Aim of the exercise
When you write out the listing, keep every character and omit the pictures.

Recorded data

■ ■ ■ ■ ■ ■ ■

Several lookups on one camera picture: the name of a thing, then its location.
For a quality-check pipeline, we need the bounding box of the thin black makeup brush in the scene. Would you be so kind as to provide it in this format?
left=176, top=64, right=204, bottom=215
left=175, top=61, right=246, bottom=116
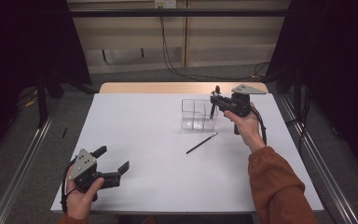
left=186, top=132, right=219, bottom=155

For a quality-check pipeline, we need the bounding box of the white table cover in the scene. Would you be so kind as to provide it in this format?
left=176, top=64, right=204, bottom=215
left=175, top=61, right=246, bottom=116
left=49, top=92, right=324, bottom=215

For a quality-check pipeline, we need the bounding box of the clear plastic organizer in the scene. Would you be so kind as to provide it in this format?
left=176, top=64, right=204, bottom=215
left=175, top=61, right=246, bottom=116
left=181, top=98, right=219, bottom=131

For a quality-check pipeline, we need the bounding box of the white wall socket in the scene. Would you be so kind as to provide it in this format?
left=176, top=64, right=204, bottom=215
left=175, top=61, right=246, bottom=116
left=154, top=0, right=177, bottom=9

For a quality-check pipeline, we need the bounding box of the black wall cable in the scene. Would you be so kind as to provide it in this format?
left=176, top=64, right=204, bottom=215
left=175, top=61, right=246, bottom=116
left=159, top=7, right=270, bottom=82
left=159, top=7, right=270, bottom=81

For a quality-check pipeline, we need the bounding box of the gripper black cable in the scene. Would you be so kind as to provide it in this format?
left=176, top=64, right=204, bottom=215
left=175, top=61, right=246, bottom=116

■ ■ ■ ■ ■ ■ ■

Task output
Several lookups on one camera picture: the name of a thing, then its location.
For a quality-check pipeline, we need the bounding box of the thin black makeup brush in the scene. Would you be so kind as to provide it in this format?
left=176, top=64, right=204, bottom=215
left=175, top=61, right=246, bottom=116
left=186, top=132, right=219, bottom=155

For a quality-check pipeline, we need the bounding box of the white table cover in the scene. Would you be so kind as to provide it in this format?
left=176, top=64, right=204, bottom=215
left=175, top=61, right=246, bottom=116
left=49, top=92, right=324, bottom=215

For a quality-check pipeline, we need the bounding box of the clear plastic organizer in the scene. Would you be so kind as to provide it in this format?
left=176, top=64, right=204, bottom=215
left=175, top=61, right=246, bottom=116
left=181, top=98, right=219, bottom=131

For a quality-check pipeline, we need the bounding box of the white wall socket in the scene. Would you be so kind as to provide it in this format?
left=176, top=64, right=204, bottom=215
left=175, top=61, right=246, bottom=116
left=154, top=0, right=177, bottom=9

For a quality-check pipeline, we need the bounding box of the black wall cable in the scene. Would you be so kind as to provide it in this format?
left=176, top=64, right=204, bottom=215
left=175, top=61, right=246, bottom=116
left=159, top=7, right=270, bottom=82
left=159, top=7, right=270, bottom=81

For a quality-check pipeline, we need the bounding box of the gripper black cable in the scene. Would you be so kind as to provide it in this format?
left=176, top=64, right=204, bottom=215
left=175, top=61, right=246, bottom=116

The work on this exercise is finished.